Recueillir le surnatant, et soit congeler l’élitate à moins 80 degrés Celsius, ou procéder à l’analyse des taches occidentales. La méthode présentée ici est utilisée pour analyser la liaison des IPP par protéine répresseur-activateur 1 du lysate T.brucei, ou par la protéine recombinante T.brucei répresseur-activateur 1 protéine. Comme RAP1 n’a pas de domaines canoniques de liaison PI, les analyses de liaison sont effectuées avec des IP qui ne sont pas phosphorylatés, ou qui sont phosphorylatés à différentes positions de l’anneau d’inositol, et avec des perles d’agarose non conjuguées.
L’analyse occidentale montre que RAP1 se lie préférentiellement aux perles PI(3, 4, 5)P3, mais qu’elle se lie aussi dans une moindre mesure aux perles PI(4, 5)P2. Cependant, il ne s’est lié à aucune autre IC ou perles d’agarose. Pour vérifier si RAP1 se lie directement aux IPP, une protéine RAP1 recombinante 6XHis étiquetée en phase terminale C est exprimée et purifiée à l’homogénéité d’E.Coli.
Le ballonnement occidental montre que l’augmentation de la concentration de PI (3, 4, 5)P3, mais pas pi(4, 5)P2, inhibe l’interaction du RAP1 recombinant avec pi (3, 4, 5)P3 perles. L’ajout de t.brucei purifié pip5Pase enzyme à la réaction restauré PI (3, 4, 5)P3 liaison par RAP1 recombinant. Ceci est dû à la déphosphorylation PIP5Pase de PI libre(3, 4, 5)P3, et indique ainsi que le modèle de phosphorylation de ce métabolite est essentiel pour notre liaison RAP1.
Les protéines T.brucei qui se lient à Ins(1, 4, 5)P3 sont ensuite identifiées par chromatographie par affinité suivie d’une spectrométrie de masse. L’analyse SDS-PAGE montre l’enrichissement des protéines édulcées d’Ins(1, 4, 5)P3 perles, par rapport aux protéines élitées des perles d’agarose de contrôle.
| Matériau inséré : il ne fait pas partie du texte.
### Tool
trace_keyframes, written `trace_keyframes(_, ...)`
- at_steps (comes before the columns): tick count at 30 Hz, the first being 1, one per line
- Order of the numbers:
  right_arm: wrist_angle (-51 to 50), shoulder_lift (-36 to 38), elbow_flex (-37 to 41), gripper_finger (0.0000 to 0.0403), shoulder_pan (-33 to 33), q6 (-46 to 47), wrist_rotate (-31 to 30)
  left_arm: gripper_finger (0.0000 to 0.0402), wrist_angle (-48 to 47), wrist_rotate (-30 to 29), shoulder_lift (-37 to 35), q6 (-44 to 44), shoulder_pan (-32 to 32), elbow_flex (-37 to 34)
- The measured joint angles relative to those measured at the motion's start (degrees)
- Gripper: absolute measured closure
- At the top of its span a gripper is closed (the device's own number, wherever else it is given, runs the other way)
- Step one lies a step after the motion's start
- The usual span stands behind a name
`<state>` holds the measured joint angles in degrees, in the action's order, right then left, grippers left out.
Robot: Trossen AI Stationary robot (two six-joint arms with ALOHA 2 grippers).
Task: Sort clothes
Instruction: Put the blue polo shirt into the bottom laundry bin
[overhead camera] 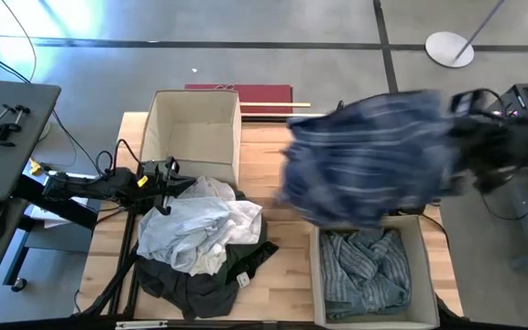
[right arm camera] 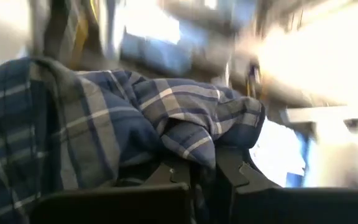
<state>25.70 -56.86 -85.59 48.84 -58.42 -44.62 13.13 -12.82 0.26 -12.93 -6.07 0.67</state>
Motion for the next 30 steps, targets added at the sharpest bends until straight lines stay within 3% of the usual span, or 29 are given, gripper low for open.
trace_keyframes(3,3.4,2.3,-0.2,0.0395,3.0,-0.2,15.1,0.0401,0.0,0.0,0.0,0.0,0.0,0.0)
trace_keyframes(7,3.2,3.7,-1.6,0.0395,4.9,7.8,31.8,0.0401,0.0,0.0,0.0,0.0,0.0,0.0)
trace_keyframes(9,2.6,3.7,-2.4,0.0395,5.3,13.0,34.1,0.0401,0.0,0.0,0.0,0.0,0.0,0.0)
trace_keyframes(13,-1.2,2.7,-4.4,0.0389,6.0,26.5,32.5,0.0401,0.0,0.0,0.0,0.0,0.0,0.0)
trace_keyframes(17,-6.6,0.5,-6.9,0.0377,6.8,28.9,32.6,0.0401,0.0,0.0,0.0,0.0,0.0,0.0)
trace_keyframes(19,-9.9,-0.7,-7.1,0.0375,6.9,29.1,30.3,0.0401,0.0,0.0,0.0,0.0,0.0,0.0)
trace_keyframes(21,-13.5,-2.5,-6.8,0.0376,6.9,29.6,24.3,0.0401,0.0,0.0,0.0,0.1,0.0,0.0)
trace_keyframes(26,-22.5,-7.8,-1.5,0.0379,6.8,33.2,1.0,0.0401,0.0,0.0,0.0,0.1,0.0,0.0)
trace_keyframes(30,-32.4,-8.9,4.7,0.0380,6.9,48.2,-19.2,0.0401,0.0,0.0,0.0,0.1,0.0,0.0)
L’analyse de spectrométrie de masse des protéines éléfugées a identifié plus de 250 protéines dont 84 ont été enrichies en perles Ins(1, 4, 5)P3, comparativement aux perles de contrôle.
L’enrichissement des protéines liées à Ins(1, 4, 5)P3, par rapport aux perles de contrôle, est corrélé avec le signal protéique détecté par SDS-PAGE. Une étape essentielle de ce protocole est l’utilisation de contrôles appropriés, afin de discriminer spécifiquement les interactions non spécifiques. Nous recommandons d’utiliser des perles d’agarose non conjuguées et des perles conjuguées au phosphate d’inositol ou aux phosphoinositides, en utilisant diverses configurations phosphatées, y compris des formes non phosphorylatées.
Cette méthode peut être appliquée à d’autres parasites protozoaires unicellulaires, tels que Trypanosoma cruzi, leishmania, ou plasmodium. Il peut également être facilement adapté à d’autres organismes, y compris la levure ou les cellules mammifères. Cette méthode peut être couplée à la spectrométrie quantitative de masse, telle que SILAC, pour identifier les interactions dynamiques des protéines avec le phosphate d’inositol ou les phosphoinostides.
Dans peut également être combiné avec la fractionnement subcellulaire, pour identifier les protéines spécifiques organites qui se lient à ces métabolites. Cette approche a permis d’identifier les protéines qui se lient au phosphate d’inositol et aux phosphoinositides dans le T.brucei, les cellules mammifères et la levure. Il a permis d’identifier de nouveaux domaines protéiques qui se lient aux phosphoinositides.
Il a ouvert la voie à la comprendre la fonction réglementaire de ces métabolites, leur rôle dans l’expression des gènes, le développement cellulaire et la transduction du signal chez les eucaryotes. Certains des reagents de ce protocole sont toxiques ou inflammables. Utilisez de l’équipement de protection individuelle et, au besoin, travaillez dans un capot à fumée.